Source material section start
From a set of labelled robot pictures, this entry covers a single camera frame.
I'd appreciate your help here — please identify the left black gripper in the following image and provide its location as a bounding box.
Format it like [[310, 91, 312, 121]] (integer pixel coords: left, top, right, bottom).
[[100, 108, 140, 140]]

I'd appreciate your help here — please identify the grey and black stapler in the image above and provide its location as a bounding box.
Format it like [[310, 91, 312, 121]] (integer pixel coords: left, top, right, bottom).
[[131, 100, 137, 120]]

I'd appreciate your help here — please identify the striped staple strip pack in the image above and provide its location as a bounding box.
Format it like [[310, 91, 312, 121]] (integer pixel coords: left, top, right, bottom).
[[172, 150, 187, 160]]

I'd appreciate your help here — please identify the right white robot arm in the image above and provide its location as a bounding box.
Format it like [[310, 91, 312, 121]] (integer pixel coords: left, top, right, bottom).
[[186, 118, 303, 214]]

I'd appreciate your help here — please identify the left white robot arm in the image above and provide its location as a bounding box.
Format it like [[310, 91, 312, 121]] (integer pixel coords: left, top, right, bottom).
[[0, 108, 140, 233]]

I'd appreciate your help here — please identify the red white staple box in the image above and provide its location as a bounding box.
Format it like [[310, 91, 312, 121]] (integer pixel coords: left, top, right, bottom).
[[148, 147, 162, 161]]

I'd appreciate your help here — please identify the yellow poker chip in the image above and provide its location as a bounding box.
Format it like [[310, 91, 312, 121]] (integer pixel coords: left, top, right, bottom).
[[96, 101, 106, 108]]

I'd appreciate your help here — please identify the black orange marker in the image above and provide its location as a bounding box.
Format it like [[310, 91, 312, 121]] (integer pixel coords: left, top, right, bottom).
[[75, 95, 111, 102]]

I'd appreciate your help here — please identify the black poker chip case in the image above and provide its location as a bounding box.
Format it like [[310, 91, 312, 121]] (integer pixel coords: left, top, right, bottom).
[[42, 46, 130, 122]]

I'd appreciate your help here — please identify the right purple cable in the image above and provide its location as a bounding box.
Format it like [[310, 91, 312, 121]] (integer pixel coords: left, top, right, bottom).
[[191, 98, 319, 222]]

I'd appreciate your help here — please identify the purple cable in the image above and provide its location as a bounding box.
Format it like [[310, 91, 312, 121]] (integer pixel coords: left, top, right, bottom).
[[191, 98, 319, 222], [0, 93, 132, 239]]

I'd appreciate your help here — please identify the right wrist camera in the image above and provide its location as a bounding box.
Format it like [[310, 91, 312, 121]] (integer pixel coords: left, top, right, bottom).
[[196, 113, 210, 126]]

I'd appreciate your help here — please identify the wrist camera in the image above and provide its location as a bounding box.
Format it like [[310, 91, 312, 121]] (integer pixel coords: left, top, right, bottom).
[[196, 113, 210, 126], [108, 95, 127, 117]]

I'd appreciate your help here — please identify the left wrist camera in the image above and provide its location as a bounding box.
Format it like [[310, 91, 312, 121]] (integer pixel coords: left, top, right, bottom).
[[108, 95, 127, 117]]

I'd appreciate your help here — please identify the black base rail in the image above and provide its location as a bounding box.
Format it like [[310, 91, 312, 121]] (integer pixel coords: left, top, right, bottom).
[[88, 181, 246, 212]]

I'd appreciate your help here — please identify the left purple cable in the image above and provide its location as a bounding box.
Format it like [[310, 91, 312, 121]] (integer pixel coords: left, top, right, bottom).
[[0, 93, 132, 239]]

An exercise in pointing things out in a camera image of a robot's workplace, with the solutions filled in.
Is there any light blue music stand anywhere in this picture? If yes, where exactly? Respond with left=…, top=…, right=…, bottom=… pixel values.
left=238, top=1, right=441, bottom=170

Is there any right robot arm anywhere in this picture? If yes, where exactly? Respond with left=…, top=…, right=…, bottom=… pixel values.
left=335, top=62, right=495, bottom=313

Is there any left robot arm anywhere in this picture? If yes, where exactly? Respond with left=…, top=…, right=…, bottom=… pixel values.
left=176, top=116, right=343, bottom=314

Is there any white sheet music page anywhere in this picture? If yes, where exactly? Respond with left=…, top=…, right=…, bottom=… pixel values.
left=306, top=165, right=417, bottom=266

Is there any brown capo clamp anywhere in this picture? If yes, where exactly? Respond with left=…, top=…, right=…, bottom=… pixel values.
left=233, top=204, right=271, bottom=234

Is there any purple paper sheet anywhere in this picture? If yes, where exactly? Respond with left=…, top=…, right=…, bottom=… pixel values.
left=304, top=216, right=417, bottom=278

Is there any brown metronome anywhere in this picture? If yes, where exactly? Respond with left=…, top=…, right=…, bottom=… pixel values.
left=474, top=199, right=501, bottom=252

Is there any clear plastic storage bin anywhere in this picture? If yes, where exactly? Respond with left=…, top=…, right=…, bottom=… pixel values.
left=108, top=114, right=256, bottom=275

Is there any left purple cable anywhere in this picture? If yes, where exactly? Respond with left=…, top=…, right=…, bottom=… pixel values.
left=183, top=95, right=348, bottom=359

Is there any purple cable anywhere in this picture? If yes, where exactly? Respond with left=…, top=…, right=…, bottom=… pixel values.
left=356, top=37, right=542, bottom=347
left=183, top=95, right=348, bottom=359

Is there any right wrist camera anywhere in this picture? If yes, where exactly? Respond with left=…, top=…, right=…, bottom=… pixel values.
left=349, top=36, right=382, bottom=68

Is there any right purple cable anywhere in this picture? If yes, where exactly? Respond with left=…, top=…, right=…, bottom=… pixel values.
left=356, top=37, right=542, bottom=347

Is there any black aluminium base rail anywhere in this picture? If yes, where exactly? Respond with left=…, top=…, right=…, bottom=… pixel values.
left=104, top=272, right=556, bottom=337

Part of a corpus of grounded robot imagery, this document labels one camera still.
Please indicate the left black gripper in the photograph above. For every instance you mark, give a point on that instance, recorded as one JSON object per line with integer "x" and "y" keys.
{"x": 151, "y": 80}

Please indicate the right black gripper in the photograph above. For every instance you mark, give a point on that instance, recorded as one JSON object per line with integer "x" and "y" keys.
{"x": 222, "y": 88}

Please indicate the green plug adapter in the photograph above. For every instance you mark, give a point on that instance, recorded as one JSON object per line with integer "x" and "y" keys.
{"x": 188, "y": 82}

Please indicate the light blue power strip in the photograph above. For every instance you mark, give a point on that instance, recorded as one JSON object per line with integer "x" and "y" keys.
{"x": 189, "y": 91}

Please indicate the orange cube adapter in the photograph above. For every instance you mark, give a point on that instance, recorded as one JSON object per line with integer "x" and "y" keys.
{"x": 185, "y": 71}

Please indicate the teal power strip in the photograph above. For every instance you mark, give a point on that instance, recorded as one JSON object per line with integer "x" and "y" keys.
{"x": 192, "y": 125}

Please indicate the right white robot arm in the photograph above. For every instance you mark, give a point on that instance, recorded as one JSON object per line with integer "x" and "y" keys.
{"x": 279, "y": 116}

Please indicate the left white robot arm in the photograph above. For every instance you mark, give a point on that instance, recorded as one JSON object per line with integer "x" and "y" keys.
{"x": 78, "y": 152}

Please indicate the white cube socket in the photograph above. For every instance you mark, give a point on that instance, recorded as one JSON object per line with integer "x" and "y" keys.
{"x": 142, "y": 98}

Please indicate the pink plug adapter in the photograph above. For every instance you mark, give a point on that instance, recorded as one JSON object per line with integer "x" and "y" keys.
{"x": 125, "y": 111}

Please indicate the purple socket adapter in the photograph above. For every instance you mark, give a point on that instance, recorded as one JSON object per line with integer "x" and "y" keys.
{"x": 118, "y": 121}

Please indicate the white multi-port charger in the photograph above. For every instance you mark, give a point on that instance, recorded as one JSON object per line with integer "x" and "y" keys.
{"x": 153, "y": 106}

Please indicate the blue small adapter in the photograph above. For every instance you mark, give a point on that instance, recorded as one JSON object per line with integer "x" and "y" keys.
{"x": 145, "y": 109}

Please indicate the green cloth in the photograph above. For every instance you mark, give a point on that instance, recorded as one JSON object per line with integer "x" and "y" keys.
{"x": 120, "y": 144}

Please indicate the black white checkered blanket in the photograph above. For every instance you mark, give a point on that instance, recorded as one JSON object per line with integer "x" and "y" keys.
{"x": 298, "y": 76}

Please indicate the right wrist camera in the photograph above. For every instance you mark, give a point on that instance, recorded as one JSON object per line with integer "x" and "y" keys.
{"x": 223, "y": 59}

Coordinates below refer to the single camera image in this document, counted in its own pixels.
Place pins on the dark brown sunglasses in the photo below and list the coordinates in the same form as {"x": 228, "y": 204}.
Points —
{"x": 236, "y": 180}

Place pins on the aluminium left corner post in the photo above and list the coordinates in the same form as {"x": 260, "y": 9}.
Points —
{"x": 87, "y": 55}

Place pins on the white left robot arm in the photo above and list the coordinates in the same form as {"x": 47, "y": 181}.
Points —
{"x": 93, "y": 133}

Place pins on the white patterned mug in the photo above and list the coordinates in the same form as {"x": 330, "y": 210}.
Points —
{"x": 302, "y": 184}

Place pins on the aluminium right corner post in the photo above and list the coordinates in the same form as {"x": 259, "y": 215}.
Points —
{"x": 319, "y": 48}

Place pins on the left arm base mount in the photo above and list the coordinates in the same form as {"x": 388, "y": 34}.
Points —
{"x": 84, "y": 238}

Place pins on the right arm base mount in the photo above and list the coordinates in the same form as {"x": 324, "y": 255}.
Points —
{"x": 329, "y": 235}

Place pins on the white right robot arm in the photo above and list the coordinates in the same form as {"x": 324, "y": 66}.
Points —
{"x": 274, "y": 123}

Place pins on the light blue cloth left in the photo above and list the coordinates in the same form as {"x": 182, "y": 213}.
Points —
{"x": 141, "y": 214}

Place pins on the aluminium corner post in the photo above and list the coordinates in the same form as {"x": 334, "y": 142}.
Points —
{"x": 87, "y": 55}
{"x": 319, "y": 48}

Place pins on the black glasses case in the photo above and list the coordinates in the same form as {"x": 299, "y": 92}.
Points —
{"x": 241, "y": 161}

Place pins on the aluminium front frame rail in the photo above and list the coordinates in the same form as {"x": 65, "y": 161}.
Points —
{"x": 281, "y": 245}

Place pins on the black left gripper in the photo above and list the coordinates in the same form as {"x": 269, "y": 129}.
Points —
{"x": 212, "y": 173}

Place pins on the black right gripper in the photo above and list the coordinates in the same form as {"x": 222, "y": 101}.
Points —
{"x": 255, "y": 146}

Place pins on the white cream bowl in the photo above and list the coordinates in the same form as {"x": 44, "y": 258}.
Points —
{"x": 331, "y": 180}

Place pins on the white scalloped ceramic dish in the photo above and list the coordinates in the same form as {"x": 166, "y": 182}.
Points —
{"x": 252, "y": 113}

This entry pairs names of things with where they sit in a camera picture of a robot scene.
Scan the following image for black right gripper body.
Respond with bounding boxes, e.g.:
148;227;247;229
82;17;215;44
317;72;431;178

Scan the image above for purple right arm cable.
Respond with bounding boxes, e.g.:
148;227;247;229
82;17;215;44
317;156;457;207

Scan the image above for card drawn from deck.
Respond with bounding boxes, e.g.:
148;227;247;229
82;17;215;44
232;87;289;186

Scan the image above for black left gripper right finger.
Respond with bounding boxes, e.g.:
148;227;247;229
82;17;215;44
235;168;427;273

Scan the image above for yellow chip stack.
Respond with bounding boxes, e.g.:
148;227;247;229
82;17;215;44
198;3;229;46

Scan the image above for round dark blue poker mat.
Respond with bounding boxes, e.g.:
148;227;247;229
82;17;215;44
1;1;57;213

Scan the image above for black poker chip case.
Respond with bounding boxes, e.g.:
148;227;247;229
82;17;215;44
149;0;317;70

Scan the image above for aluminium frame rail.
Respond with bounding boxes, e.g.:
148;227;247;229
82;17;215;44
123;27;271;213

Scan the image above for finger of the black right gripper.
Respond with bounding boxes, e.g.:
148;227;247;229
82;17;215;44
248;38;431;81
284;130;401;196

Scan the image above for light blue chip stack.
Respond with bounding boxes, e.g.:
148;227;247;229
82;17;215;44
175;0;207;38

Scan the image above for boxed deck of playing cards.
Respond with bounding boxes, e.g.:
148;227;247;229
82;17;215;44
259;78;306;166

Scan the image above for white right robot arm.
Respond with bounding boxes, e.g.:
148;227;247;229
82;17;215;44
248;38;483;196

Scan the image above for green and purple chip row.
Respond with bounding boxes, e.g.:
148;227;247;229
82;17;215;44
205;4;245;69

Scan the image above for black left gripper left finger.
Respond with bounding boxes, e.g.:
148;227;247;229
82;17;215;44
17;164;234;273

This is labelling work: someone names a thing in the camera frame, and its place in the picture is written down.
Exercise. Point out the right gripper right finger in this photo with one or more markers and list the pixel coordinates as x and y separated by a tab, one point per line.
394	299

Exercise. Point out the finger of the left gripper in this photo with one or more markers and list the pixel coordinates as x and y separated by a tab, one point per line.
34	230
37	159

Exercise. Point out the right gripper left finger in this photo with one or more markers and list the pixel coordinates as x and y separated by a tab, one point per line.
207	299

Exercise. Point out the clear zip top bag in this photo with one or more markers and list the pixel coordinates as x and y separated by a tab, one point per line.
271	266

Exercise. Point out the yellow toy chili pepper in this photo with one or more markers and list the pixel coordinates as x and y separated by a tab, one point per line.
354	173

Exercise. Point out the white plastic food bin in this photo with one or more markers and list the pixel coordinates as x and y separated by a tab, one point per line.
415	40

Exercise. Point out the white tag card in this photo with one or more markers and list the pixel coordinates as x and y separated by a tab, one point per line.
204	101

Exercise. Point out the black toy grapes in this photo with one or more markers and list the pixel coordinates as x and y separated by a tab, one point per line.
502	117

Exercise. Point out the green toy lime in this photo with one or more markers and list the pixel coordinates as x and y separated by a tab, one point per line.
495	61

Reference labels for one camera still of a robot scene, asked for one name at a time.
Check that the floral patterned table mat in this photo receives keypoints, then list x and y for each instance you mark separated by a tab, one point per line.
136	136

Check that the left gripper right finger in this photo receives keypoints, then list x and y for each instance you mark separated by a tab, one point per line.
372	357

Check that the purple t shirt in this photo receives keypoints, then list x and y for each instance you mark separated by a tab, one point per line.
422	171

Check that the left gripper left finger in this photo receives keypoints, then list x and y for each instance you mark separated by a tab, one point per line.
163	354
Source material section end
Scan the records above, then copy out each line that mentions "post".

Place pins on the aluminium left corner post in the photo above and list the coordinates in the same form as {"x": 260, "y": 9}.
Place pins on the aluminium right corner post in the photo above and list the coordinates in the same form as {"x": 259, "y": 215}.
Place pins on the aluminium corner post in the photo above and list the coordinates in the same form as {"x": 334, "y": 142}.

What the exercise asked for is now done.